UMASH is invested in helping farmers through these challenging times. We join many others in this effort to offer resources to assist farmers, families, workers and rural communities to manage the physical and mental impacts of the current farm economy.
As part of our commitment to this cause, we often highlight relevant initiatives and resources in the Upper Midwest. Dr. Sean Brotherson is a Professor and Extension Family Science Specialist at North Dakota State University (NDSU) and was recently featured in an Ag Week – The mental health crisis happening in our fields.
Dr. Brotherson likened the farm as a member of the family and noted “When that ‘family member’ is perceived to be at risk, that’s very stressful. Farmers have a sense of a generational legacy that is very deep and meaningful and they are legitimately proud of that.”
It is natural for farmers and ranchers to experience the effects of stress, anxiety and depression when the farm is at risk and Dr. Brotherson urges everyone to know the signs and symptoms including lack of sleep, digestive upset, headaches, backaches, irritability and withdrawing from social interactions.
“The farm becomes a member of the family. It’s been in the family for generations and, in a sense, the farm is often the longest ‘living member’ of the family as it goes back generations”
– Sean Brotherson, NDSU, Extension Family Science Specialist.
Brotherson feels it is important to remind those in agriculture, “Among all your assets, your health is your most important asset as a farmer, rancher or agricultural worker. Therefore, managing and improving your health and safety ought to be your most important farm management priority.”
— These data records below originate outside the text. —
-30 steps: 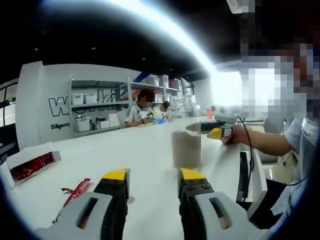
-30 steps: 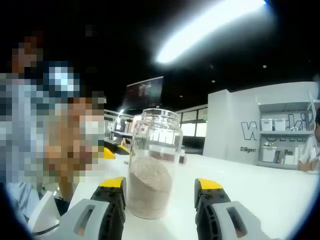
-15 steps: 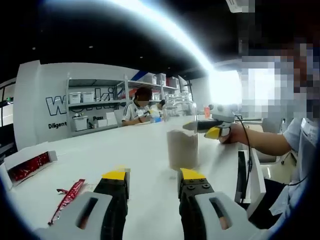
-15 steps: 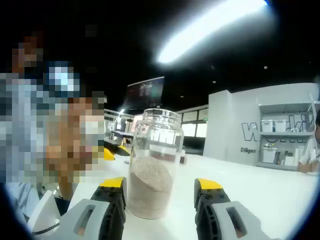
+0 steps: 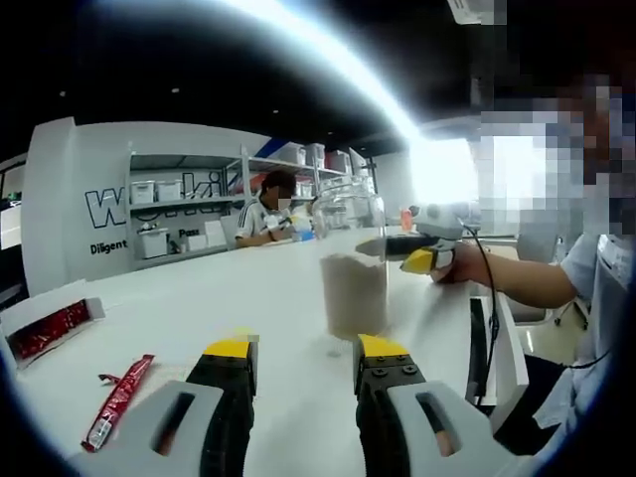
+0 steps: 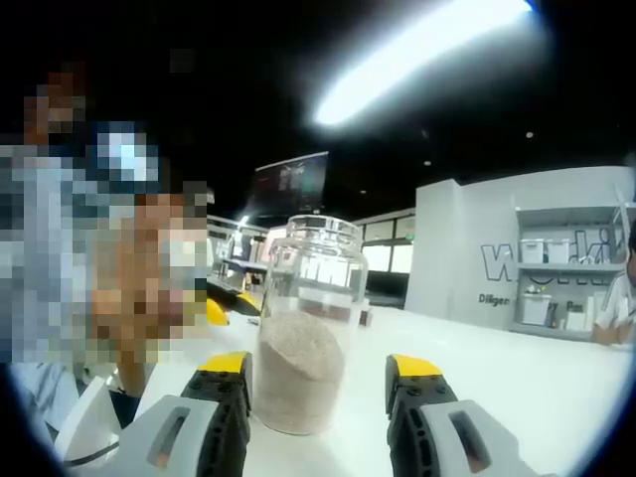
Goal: Tear open the coffee pouch, take out the coffee, and pour the coffee from the pouch into the cup
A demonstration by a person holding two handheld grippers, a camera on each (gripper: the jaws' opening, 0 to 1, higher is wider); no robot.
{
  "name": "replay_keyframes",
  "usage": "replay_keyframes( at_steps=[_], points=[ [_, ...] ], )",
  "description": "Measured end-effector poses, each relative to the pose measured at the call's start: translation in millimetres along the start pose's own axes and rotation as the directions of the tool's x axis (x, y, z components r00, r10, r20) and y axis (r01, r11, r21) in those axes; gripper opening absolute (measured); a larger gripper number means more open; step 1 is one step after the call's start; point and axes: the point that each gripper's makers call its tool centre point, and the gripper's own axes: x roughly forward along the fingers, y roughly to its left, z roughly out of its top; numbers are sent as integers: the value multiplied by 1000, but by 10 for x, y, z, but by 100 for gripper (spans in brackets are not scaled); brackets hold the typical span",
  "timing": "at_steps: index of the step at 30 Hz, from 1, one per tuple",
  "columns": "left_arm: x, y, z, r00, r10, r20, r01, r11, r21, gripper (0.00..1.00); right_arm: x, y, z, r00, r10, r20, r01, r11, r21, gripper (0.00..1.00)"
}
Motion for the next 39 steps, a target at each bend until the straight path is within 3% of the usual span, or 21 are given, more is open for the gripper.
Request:
replay_keyframes(
  at_steps=[39],
  points=[
    [237, -232, 44, 999, -50, 7, 50, 999, 10, 40, -11, -1, -22, 1000, 2, -7, -2, 1000, -8, 54]
  ],
)
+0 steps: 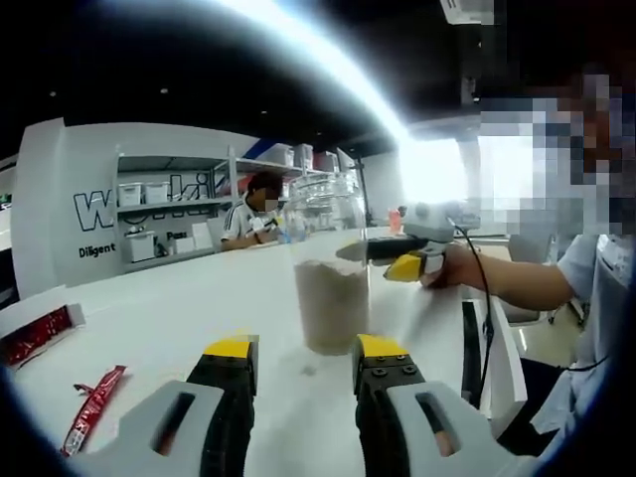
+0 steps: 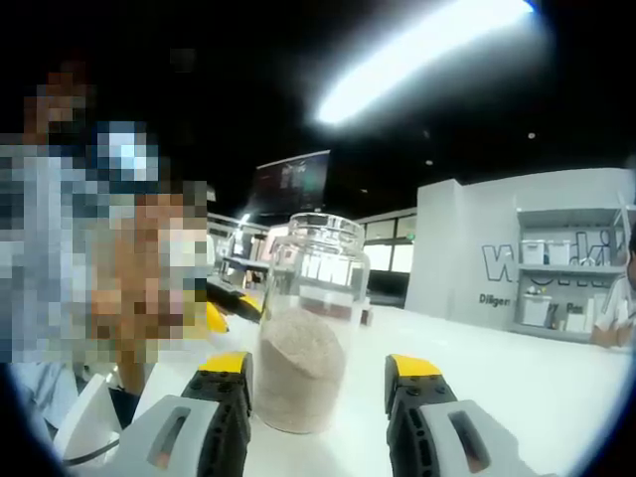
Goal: Tear open the coffee pouch, take out the coffee, and pour the coffee from the pouch into the cup
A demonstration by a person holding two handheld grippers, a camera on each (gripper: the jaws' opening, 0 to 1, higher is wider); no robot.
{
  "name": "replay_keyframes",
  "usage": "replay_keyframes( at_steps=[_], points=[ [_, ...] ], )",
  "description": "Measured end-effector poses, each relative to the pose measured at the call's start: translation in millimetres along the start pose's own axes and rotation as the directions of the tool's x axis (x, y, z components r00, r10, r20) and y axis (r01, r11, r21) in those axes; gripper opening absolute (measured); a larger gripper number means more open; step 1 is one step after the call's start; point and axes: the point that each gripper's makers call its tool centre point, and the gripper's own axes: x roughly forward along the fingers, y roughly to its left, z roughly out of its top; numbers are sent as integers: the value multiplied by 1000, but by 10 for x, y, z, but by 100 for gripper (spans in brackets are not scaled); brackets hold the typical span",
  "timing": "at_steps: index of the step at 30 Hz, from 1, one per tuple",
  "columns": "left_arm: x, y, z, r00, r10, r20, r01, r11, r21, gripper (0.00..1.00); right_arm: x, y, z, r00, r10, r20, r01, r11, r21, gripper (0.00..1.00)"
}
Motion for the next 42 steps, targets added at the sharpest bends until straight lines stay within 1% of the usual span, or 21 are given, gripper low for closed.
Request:
replay_keyframes(
  at_steps=[11, 17, 30, 36, 42],
  points=[
    [42, -46, 8, 1000, -10, 2, 10, 1000, -1, 40, 1, -2, 0, 1000, 2, 0, -2, 1000, 1, 54],
    [93, -66, 49, 1000, -18, 10, 18, 1000, 2, 40, 2, -7, 3, 1000, 1, 2, -1, 1000, 2, 54],
    [142, -101, 37, 1000, -29, -2, 29, 999, 16, 40, 4, -10, 7, 1000, 3, 3, -3, 1000, 2, 54],
    [153, -98, 50, 1000, -29, 4, 29, 1000, 12, 40, 5, -12, 8, 1000, 4, 3, -4, 1000, 3, 54],
    [232, -139, 99, 999, -41, 21, 41, 999, 9, 40, 4, -11, 10, 1000, 2, 5, -2, 1000, 3, 54]
  ],
)
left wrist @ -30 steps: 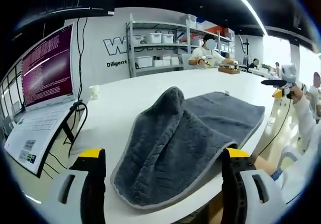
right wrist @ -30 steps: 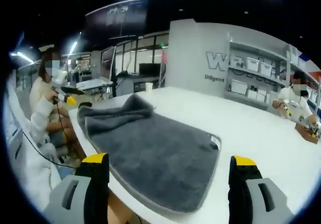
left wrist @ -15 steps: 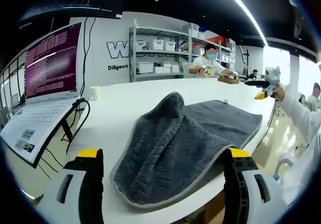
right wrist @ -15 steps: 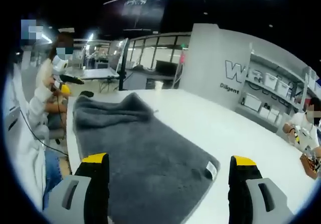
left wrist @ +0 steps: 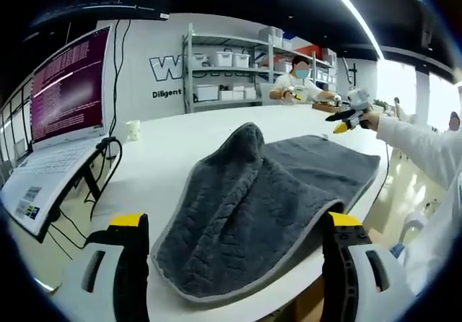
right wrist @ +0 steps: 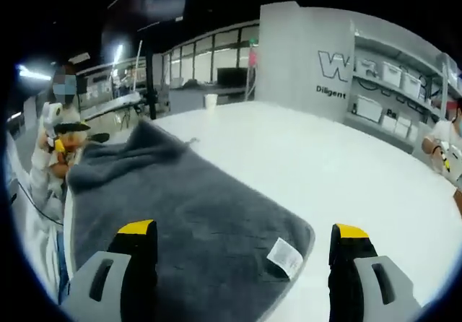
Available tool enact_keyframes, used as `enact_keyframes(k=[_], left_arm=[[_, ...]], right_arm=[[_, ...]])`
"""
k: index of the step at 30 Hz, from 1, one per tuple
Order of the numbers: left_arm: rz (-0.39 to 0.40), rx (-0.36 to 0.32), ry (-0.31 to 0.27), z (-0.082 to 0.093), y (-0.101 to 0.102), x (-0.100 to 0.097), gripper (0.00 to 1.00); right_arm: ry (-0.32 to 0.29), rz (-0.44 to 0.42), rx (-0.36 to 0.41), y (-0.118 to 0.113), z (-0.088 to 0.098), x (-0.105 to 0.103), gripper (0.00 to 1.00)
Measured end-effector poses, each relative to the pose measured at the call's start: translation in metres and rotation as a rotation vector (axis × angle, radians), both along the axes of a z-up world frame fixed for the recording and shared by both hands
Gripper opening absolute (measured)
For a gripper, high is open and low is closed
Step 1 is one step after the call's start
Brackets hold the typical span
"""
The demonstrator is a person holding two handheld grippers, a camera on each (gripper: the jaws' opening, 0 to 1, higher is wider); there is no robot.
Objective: Open the folded towel by lifting each exposed corner and separating the folded layers until the towel lies flat within the target outline without major curled edges
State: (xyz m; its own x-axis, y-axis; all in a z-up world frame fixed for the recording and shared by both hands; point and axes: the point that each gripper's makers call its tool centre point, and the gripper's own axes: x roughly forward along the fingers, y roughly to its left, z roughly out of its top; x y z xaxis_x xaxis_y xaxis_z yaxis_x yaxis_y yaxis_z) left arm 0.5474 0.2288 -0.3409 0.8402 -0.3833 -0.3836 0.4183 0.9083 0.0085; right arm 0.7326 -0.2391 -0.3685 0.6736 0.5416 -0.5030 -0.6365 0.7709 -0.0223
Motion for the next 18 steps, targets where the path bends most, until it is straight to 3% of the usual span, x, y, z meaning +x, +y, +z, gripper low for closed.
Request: enact_keyframes(k=[10,14,18], left_arm=[[-0.005,-0.008,0.001,-0.005,0.003,0.001,1.00],[-0.004,-0.007,0.007,-0.008,0.004,0.002,1.00],[-0.019,-0.017,0.010,-0.010,0.001,0.003,1.00]], right_arm=[[0.154,-0.048,0.036,-0.007,-0.040,0.033,0.99],[0.189,-0.063,0.079,-0.005,-0.047,0.035,0.98],[0.188,-0.087,0.101,-0.005,-0.051,0.038,0.91]])
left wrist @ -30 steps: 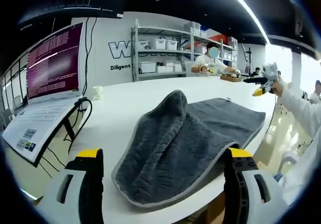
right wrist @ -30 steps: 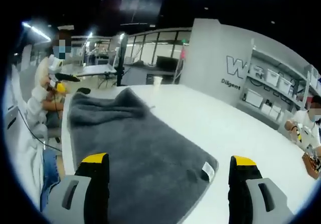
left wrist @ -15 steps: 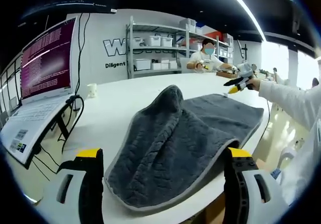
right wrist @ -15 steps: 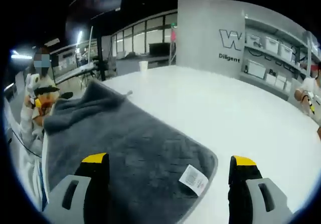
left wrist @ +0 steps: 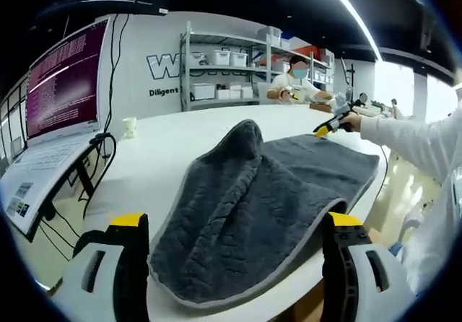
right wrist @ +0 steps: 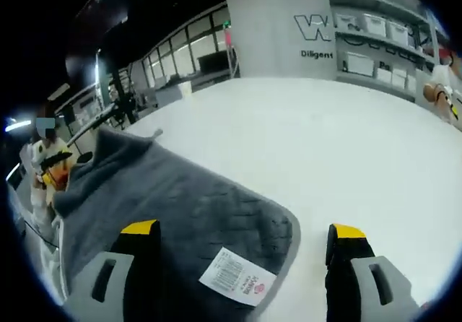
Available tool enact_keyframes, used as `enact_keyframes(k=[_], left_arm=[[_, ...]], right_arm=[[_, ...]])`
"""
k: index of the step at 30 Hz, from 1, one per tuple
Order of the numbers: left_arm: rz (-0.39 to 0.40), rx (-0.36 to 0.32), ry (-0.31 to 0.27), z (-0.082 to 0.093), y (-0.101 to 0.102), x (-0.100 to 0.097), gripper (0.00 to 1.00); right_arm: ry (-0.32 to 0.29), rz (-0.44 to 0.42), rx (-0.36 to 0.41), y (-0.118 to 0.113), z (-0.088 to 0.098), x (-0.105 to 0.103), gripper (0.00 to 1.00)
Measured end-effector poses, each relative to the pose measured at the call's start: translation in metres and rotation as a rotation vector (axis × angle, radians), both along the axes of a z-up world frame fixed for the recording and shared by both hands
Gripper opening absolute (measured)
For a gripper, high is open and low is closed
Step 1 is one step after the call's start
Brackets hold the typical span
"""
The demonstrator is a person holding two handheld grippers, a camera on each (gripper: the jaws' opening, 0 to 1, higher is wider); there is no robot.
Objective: Open the folded towel by lifting each exposed corner and separating the folded layers until the towel lies flat within the target outline without major curled edges
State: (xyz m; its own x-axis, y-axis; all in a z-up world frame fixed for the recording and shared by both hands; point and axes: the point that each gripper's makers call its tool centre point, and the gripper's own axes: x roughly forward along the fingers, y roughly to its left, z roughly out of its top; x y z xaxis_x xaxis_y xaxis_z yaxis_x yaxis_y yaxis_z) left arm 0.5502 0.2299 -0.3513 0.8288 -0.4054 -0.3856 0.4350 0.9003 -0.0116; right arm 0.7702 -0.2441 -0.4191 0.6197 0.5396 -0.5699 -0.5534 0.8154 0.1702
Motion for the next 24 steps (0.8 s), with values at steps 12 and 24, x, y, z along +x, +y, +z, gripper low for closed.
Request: enact_keyframes(k=[12,24], left_arm=[[0.009,-0.008,0.012,-0.005,0.003,0.003,1.00],[0.008,-0.013,0.033,-0.011,0.002,0.006,1.00]], right_arm=[[-0.049,-0.065,-0.084,-0.025,-0.008,0.024,0.47],[-0.110,-0.014,-0.178,-0.039,-0.007,0.027,0.06]])
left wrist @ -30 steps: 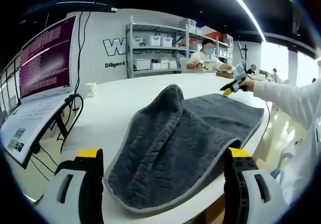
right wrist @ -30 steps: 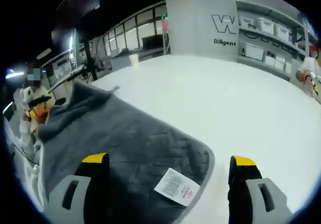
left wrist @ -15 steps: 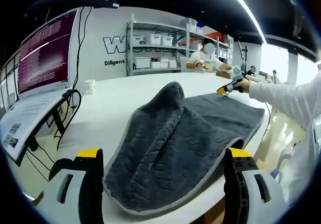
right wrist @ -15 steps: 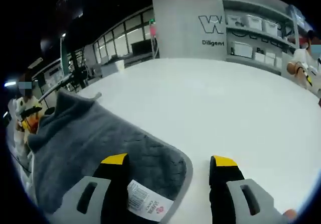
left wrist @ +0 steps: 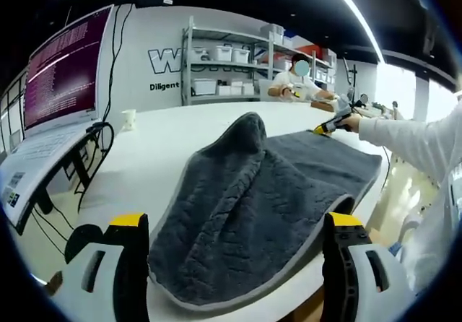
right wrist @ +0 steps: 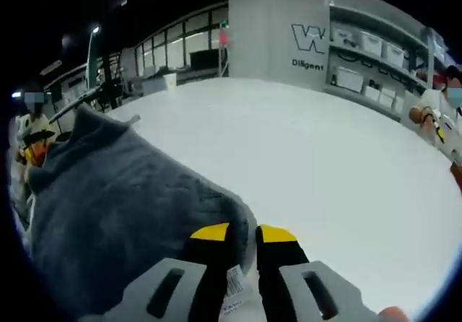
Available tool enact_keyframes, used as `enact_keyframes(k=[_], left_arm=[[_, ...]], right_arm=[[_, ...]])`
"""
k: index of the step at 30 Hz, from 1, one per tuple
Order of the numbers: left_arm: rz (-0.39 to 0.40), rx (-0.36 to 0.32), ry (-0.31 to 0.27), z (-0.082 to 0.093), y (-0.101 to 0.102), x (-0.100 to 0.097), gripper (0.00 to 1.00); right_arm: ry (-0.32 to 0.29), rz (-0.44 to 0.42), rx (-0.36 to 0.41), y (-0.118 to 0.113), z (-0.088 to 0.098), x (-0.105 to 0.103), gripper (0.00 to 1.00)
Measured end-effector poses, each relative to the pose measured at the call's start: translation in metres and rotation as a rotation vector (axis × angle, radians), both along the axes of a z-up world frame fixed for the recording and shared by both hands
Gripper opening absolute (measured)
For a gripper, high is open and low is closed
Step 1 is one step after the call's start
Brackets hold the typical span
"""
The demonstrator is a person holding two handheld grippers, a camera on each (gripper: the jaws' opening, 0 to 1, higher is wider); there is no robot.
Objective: Open the folded towel by lifting each exposed corner and separating the folded layers until the towel lies flat within the target outline without major curled edges
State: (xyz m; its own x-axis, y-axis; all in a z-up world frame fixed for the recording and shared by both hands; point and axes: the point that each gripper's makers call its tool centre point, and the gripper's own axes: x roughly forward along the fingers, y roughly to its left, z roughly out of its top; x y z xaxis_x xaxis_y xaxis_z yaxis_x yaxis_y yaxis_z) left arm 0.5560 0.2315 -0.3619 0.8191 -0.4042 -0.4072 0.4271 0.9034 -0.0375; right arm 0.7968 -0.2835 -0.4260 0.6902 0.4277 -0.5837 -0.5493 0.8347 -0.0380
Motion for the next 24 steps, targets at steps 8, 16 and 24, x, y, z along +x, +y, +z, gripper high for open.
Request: enact_keyframes(k=[8,16,24], left_arm=[[0.002,0.000,0.008,-0.003,0.002,0.003,1.00],[0.009,0.009,0.019,-0.009,0.003,0.006,1.00],[0.041,0.005,0.030,-0.012,0.009,0.014,0.99]], right_arm=[[-0.056,0.074,-0.238,-0.013,0.002,0.005,0.02],[-0.063,-0.001,-0.356,-0.046,0.004,0.030,0.01],[-0.064,-0.103,-0.448,-0.078,0.002,0.054,0.00]])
NDSU Extension has a website targeted at Farm and Ranch Stress with a number of resources including hotlines, videos, fact sheets, podcasts, webinars and more to support the farm community.
12 Tools for Your Wellness Toolbox in Times of Farm Stress
This tool offers common sense suggestions to help one take some initial steps in addressing the complicated effects of stress and to feel better.
Visit our Stress and Mental Health resources for additional information and resources in the Upper Midwest. We will continue to share information from our colleagues to help all of us support one another in this difficult time.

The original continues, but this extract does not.